His friend stood and brushed at a spot of lint on his rumpled dressing gown. “In the end, you’ve no other choice. Lansing has got you hemmed in. You can go without the finer bedroom games for the rest of your miserable existence, or you can teach your wife to play them with you. Now, if you please, I am dead tired and you are three-parts drunk. Sleep there on the divan if you want. I’m headed to bed.”
Chapter Six: Denial
By the time Hunter woke with a clashing headache, Warren had summoned the other lads to his place. They drank with him and agreed he was in a hell of a situation, and that Lansing was a wretched old blowhard with more rectitude than wit.
It was evening before he made his way home to Townsend House, mostly sober, but no less unsettled than the night before. He had the damn bad luck to run into his wife at the bottom of the grand staircase. If she could have avoided him, he was certain she would have, but she couldn’t very well flee back up the steps.
“Good evening,” he said, sketching a slight bow. He looked a fright, he knew. Disheveled, puffy eyed, unshaven, not like any sort of gentleman at all.
Miss Perfect Lady Dormouse, on the other hand, was dressed in pristine ivory silk with puffed sleeves, mounds of petticoats, and an ornately splendid bodice that revealed the lovely expanse of her breasts. She blinked at him, a blush spreading over her cheeks. “Good evening, my lord.”
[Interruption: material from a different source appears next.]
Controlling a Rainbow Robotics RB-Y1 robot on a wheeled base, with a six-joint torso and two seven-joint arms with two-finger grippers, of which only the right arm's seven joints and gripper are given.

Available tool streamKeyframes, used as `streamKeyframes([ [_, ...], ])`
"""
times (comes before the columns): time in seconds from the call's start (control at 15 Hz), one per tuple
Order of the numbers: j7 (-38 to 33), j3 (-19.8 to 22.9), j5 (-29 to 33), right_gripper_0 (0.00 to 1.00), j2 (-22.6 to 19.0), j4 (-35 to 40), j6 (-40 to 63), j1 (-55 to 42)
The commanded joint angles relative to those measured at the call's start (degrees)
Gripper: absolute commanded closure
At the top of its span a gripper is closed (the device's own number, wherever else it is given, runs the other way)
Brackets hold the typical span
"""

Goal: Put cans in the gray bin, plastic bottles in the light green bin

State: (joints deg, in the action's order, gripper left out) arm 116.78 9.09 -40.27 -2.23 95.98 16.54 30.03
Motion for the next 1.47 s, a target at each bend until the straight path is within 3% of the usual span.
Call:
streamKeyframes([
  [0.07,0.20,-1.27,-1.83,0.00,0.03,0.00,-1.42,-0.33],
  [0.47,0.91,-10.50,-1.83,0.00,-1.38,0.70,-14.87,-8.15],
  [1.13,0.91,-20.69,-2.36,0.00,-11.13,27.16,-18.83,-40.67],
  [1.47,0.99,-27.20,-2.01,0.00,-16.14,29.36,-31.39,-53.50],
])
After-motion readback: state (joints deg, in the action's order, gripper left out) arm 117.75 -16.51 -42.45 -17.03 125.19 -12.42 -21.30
“You can call me Townsend, you know. Or Hunter. We’re married.”
“Good evening, Townsend,” she repeated in a level, hollow tone. “You are well?”
“Perfectly well. I’ve been with my friends.”
He saw in her face that she didn’t believe him. She believed he had spent the past few nights with dissolute women. If only... If he had, he wouldn’t feel so roused by her curvaceous figure, her pleasing, upthrust breasts bundled into her lace-trimmed gown. Damn her for such heartless temptation. He’d best get away from her and regain control of his lustful emotions. “I will see you at dinner,” he said.
Her gaze flicked down at his dusty, rumpled clothes in a way that made him feel chastened. “I have a bit of a headache,” she replied, lifting a hand to her forehead.
He had no patience for theatrics at the moment. “Let me restate, then, Lady Townsend. I expect to see you at dinner, headache or no.”
She narrowed her eyes, dropped the briefest of curtsies, then turned from him to continue on her way. Her tightly coiled curls bounced as she fled across the hall and into the southernmost drawing rooms. She did boring, mousy things in there, like reading and embroidery. What a waste of her luscious body. He’d rather fill her hours with training on how to do the perverse acts the women performed at Pearl’s...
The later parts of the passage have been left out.